We assign a technical rating of 10 out of 10 to SUPV. Both in the recent history as in the last year, SUPV has proven to be a steady performer, scoring decent points in every aspect analyzed.
- The short term is neutral, but the long term trend is still positive. Not much to worry about for now.
- Looking at the yearly performance, SUPV did better than 98% of all other stocks. We also observe that the gains produced by SUPV over the past year are nicely spread over this period.
- SUPV is part of the Banks industry. There are 411 other stocks in this industry. SUPV outperforms 99% of them.
- SUPV is currently trading in the upper part of its 52 week range. The S&P500 Index however is currently trading near a new high, so SUPV is lagging the market slightly.

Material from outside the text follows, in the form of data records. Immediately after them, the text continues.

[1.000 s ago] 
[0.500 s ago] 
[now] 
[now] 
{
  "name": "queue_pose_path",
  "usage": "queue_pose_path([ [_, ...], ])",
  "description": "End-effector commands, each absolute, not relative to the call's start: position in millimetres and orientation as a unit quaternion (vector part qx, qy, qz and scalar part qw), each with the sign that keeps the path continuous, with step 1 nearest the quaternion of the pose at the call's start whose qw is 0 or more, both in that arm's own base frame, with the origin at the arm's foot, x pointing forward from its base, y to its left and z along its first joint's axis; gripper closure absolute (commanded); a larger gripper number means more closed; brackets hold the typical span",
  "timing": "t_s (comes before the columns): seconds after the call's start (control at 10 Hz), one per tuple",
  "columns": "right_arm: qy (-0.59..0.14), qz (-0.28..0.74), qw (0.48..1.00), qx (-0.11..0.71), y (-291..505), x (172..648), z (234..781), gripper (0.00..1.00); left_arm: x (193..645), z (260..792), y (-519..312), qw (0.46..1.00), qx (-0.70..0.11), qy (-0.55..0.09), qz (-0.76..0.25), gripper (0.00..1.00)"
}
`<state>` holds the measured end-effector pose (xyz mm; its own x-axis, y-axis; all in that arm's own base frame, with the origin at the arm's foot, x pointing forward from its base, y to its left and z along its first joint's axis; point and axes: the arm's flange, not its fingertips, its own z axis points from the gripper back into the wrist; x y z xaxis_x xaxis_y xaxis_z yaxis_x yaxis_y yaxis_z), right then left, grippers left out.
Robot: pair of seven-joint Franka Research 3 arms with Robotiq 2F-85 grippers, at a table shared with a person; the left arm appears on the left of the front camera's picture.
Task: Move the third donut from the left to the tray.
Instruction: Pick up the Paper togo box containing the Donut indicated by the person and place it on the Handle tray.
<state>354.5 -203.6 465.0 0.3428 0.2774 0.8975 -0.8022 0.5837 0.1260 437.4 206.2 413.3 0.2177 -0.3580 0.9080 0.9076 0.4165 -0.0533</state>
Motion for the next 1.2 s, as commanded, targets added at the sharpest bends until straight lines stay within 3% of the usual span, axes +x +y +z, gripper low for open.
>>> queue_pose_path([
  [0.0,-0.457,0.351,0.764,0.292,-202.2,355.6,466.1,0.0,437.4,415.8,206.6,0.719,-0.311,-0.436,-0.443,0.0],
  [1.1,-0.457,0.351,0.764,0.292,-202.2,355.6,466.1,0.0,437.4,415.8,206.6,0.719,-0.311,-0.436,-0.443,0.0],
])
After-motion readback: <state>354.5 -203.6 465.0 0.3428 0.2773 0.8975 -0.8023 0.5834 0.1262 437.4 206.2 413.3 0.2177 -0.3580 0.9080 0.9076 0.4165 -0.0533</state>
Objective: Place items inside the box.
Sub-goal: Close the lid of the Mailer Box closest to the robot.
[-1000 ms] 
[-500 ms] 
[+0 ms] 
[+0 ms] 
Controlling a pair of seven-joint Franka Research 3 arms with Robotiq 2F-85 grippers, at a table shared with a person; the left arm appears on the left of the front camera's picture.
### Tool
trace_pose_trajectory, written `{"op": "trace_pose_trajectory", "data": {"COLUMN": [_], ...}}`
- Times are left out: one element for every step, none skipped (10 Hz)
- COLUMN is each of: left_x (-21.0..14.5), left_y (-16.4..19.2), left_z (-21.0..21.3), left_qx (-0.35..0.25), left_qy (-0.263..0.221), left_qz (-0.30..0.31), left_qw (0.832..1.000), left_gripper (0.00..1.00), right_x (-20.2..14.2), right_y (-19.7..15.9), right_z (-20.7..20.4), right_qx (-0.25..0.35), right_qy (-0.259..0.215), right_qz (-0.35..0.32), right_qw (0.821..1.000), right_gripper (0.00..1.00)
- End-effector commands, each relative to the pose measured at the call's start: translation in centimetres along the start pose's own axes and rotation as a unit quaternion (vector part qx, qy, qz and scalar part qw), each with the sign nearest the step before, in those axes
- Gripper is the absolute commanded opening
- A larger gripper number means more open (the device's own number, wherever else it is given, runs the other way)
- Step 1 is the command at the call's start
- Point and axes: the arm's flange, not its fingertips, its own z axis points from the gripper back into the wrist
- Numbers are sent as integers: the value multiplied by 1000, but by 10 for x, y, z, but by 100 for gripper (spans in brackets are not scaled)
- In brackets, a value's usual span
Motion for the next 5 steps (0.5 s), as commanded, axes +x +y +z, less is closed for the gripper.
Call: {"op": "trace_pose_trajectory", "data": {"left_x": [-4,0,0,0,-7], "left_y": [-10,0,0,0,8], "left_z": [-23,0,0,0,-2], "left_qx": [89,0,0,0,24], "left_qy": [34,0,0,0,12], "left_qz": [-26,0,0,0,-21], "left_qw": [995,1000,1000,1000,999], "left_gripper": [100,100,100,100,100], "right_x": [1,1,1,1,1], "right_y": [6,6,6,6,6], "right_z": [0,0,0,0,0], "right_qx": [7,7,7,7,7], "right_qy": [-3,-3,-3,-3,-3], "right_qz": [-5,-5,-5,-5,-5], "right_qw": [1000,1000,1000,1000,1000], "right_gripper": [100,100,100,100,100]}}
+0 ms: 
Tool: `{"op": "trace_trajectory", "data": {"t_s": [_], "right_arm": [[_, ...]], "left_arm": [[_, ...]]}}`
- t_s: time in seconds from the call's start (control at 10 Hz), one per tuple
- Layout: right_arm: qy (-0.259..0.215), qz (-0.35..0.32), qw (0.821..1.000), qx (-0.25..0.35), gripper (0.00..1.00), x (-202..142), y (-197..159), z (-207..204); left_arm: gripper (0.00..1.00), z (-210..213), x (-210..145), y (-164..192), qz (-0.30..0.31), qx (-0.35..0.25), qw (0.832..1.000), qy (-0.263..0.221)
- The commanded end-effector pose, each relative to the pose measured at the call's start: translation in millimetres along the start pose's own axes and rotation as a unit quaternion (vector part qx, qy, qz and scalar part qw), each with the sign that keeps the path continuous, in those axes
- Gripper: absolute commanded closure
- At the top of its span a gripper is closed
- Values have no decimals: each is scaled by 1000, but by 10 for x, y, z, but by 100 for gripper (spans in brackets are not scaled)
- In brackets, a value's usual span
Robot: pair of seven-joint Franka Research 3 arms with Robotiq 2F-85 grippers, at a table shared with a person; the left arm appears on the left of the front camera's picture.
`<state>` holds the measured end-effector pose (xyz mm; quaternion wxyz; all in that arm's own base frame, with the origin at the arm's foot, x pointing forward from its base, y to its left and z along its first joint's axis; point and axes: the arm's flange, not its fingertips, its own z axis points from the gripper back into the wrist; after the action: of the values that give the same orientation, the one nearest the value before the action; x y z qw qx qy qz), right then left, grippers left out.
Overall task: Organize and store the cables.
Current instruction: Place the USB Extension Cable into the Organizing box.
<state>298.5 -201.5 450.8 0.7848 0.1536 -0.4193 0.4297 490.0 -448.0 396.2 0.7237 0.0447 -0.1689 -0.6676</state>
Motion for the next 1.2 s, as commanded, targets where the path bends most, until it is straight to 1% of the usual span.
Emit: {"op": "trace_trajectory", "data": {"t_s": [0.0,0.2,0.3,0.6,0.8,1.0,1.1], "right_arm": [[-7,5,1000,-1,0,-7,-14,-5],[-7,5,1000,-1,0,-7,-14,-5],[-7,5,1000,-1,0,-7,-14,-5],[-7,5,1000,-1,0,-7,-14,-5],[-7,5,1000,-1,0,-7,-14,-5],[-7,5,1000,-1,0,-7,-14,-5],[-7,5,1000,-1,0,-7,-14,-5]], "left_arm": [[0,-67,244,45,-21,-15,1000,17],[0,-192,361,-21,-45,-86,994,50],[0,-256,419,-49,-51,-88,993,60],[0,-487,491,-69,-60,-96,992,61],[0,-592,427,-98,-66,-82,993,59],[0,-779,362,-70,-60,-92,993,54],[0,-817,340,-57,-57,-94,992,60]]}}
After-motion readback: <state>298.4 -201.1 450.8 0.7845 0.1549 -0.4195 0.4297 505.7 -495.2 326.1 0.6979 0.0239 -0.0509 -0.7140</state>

For an up to date full technical analysis you can check the technical report of SUPV
Zooming in on the fundamentals.
As part of its analysis, ChartMill provides a comprehensive Fundamental Rating for each stock. This rating, ranging from 0 to 10, is updated on a daily basis and is based on the evaluation of various fundamental indicators and properties.
SUPV gets a fundamental rating of 3 out of 10. The analysis compared the fundamentals against 411 industry peers in the Banks industry. SUPV may be in some trouble as it scores bad on both profitability and health. SUPV is valued quite expensively, but it does show have an excellent growth rating.
For an up to date full fundamental analysis you can check the fundamental report of SUPV
More growth stocks can be found in our CANSLIM screen.
Keep in mind
This is not investing advice! The article highlights some of the observations at the time of writing, but you should always make your own analysis and invest based on your own insights.